WHAT IS REQUIRED: Each line that has the string "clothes" must be copied from the records below.
--- DATA TO USE ---
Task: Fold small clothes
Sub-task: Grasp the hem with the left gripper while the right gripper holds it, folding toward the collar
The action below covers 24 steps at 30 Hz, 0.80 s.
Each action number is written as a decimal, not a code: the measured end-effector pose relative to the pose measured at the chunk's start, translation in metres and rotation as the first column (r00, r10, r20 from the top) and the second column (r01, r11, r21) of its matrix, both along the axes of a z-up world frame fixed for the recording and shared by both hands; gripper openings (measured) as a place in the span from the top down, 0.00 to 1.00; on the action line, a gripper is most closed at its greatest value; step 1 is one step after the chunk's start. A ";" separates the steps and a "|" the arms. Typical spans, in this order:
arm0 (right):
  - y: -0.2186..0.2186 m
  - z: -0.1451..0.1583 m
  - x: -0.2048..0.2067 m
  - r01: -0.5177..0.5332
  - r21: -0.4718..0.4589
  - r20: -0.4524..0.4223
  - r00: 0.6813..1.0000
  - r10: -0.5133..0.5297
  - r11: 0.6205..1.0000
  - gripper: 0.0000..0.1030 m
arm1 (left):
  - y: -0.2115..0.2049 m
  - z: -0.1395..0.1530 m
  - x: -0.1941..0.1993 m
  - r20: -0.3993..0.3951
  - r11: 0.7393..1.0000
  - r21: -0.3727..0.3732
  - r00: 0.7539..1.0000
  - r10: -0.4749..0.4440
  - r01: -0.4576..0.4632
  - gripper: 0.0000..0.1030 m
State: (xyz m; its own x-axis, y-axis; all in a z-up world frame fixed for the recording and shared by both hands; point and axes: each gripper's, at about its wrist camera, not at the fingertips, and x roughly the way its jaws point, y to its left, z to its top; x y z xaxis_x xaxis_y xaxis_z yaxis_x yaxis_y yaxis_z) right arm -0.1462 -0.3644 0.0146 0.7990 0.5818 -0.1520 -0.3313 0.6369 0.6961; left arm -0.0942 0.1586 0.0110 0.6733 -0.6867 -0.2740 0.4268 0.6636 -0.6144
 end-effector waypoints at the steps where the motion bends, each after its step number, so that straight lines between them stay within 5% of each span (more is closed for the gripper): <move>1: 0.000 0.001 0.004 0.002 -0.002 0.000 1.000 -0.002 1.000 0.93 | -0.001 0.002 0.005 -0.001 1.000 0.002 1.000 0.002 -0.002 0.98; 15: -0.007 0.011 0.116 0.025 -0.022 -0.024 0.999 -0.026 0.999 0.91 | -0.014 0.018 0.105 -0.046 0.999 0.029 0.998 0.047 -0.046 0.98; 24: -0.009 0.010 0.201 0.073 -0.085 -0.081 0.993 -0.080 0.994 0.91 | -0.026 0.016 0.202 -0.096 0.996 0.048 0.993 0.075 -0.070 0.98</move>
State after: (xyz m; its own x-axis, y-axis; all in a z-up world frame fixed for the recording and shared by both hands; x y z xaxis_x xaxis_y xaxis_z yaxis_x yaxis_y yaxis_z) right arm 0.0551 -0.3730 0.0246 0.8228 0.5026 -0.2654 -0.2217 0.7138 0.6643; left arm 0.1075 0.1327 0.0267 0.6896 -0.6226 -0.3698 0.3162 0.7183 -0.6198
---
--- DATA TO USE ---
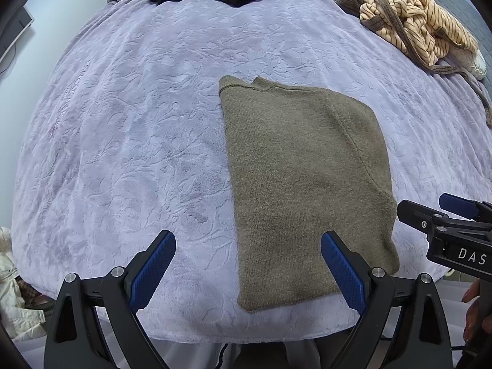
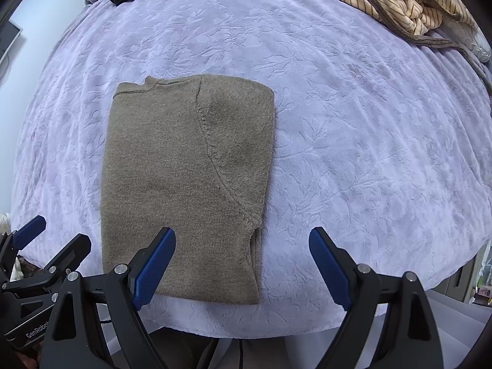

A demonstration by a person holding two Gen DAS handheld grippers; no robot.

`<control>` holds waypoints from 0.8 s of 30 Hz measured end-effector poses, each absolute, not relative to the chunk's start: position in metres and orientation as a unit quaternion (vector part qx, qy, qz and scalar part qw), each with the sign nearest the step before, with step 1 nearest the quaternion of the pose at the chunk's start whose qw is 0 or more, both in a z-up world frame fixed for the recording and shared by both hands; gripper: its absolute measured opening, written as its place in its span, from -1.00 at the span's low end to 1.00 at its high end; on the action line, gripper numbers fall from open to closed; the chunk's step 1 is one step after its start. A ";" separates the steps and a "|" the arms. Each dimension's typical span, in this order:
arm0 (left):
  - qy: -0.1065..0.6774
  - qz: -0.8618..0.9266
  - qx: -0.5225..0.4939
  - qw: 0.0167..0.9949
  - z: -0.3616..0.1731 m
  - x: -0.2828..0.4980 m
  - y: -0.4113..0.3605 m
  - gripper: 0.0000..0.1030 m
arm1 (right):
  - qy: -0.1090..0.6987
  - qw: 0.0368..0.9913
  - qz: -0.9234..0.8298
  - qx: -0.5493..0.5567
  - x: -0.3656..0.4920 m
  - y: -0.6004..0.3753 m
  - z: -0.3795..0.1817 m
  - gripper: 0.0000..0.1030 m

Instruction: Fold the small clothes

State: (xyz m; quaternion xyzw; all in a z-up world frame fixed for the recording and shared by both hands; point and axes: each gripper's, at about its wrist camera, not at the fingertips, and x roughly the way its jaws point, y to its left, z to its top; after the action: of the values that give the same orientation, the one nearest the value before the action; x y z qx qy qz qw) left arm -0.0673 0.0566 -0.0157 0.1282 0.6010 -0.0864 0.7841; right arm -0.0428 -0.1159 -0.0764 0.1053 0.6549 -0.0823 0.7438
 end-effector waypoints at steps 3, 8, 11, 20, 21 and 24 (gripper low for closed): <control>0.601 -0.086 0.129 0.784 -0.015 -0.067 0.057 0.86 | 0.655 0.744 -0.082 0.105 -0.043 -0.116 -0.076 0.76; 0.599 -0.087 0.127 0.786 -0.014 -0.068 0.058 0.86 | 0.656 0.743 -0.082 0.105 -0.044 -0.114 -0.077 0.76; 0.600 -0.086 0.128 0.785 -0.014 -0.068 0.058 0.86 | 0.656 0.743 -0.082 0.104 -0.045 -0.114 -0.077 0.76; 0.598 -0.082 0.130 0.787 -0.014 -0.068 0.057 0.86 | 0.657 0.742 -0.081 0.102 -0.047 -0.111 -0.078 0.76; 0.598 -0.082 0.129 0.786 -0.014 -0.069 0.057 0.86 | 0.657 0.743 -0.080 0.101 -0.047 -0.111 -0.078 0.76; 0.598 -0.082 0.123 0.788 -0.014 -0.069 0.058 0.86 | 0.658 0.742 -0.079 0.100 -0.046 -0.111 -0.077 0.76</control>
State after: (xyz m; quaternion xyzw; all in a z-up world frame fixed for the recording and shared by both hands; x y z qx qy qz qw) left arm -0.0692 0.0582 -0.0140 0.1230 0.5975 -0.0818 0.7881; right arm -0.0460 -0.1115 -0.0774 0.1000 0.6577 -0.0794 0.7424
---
SOLUTION FOR THIS TASK:
Task: Fold small clothes
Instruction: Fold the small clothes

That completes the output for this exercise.